Geschah ein Schwangerschaftsabbruch nach der zwölften Woche aufgrund von Missbildungen bzw. anderen medizinischen Gründen?

Ja, aber nicht jede dieser Schwangerschaften konnte vor der Geburt erkannt werden, die technischen Möglichkeiten hierzu, wie Ultraschallgeräte für Routineuntersuchungen, waren ja sehr begrenzt, nur bestimmte Einrichtungen hatten Ultraschallgeräte. An diese konnte man die Patientinnen bei Problemen überweisen, aber eine Routineuntersuchung mit Ultraschall gab es nicht, so konnte man derartiges auch nicht immer diagnostizieren, erst ab Anfang der 80er Jahre war dies möglich.

Ist im Kollegenkreis unter den Ärzten über Schwangerschaftsabbrüche diskutiert worden?
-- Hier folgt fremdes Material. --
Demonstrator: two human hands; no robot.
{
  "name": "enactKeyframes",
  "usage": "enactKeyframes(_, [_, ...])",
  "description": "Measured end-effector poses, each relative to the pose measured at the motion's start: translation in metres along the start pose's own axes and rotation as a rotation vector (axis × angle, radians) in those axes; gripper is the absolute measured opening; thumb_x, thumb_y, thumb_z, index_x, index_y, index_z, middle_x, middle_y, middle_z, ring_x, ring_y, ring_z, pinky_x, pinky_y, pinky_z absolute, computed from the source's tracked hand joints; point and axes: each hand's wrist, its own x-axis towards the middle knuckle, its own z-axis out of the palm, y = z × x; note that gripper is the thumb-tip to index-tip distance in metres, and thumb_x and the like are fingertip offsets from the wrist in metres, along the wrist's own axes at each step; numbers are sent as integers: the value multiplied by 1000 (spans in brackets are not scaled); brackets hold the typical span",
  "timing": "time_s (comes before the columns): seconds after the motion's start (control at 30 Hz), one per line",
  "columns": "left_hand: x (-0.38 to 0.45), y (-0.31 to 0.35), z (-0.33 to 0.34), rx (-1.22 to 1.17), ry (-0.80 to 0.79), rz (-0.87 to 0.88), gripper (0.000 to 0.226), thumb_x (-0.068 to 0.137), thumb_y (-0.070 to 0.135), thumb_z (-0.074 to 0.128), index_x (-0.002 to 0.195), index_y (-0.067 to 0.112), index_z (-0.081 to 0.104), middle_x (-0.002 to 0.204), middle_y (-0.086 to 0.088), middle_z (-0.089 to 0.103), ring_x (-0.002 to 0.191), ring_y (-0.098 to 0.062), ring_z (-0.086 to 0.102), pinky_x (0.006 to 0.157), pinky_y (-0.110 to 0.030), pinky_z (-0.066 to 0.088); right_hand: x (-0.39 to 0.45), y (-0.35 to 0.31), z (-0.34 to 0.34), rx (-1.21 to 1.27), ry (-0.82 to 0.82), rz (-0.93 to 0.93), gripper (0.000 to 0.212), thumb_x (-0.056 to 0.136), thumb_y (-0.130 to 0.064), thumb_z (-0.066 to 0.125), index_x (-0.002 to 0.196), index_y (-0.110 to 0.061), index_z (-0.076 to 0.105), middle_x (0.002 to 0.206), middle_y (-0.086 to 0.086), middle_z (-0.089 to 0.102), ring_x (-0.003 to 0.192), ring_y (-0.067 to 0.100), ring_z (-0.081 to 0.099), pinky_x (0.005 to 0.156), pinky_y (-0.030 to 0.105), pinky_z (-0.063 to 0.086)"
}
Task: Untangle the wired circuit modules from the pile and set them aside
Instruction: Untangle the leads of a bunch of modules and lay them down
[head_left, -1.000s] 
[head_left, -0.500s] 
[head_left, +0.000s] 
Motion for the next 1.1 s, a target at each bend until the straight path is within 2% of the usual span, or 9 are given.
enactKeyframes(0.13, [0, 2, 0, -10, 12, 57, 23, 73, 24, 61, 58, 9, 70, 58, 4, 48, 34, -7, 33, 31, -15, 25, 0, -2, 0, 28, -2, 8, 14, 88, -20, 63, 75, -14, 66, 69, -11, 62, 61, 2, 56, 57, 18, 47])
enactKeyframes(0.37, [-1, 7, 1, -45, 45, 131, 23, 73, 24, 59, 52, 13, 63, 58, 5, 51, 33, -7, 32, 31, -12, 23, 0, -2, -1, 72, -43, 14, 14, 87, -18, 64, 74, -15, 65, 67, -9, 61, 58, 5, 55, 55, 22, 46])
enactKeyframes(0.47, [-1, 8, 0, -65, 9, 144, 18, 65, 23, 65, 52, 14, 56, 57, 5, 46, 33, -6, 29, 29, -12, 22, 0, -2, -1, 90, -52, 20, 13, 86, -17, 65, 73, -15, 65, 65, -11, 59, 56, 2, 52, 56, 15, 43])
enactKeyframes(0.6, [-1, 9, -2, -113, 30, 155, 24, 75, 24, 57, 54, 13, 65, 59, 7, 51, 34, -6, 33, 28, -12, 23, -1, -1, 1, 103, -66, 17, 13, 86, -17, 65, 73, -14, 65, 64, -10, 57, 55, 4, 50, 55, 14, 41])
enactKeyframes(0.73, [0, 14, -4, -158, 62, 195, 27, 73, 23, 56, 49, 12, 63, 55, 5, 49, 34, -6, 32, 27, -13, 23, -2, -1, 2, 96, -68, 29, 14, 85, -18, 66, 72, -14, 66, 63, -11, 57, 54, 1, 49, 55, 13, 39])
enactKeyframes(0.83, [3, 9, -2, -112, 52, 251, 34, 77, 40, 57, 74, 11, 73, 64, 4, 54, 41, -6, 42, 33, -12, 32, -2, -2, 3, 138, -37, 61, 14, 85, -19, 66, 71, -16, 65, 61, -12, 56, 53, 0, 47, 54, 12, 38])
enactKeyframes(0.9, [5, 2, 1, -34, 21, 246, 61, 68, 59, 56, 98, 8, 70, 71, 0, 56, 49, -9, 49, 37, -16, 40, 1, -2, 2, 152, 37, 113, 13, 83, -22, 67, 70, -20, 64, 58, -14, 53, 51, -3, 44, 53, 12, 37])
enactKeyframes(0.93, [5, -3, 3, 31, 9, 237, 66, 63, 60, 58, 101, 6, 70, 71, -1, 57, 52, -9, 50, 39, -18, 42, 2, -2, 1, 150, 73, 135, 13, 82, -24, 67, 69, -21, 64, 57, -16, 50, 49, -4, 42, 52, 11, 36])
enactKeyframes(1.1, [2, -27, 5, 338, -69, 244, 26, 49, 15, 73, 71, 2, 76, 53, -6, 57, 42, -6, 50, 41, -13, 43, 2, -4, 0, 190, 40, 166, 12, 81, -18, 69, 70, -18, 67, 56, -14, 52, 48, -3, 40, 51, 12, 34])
Ist Ihnen bekannt, ob es seitens der Ärzteschaft Protest dagegen gab?

Natürlich haben wir darüber diskutiert, vor allem unmittelbar nach dem Gesetz 1972, als wir mitunter in der Woche 20 bis 30 Schwangerschaftsabbrüche hatten. Während die konfessionellen Krankenhäuser prinzipiell keine Abtreibungen vornahmen, waren die Ärzte in den staatlichen Häusern dazu verpflichtet, andere konnten es sicher eher ablehnen. Es hätte sicherlich auch die Möglichkeit gegeben, bei Gewissenskonflikten sich derartigen "Behandlungen" zu entziehen. Angenehm war es jedenfalls nicht, wenn man im Krankenhaus, wie mitunter vorgekommen, zehn bis 15 Abtreibungen nacheinander vornehmen musste, deshalb mache ich das auch heute nicht mehr, sondern überweise meine Patientinnen.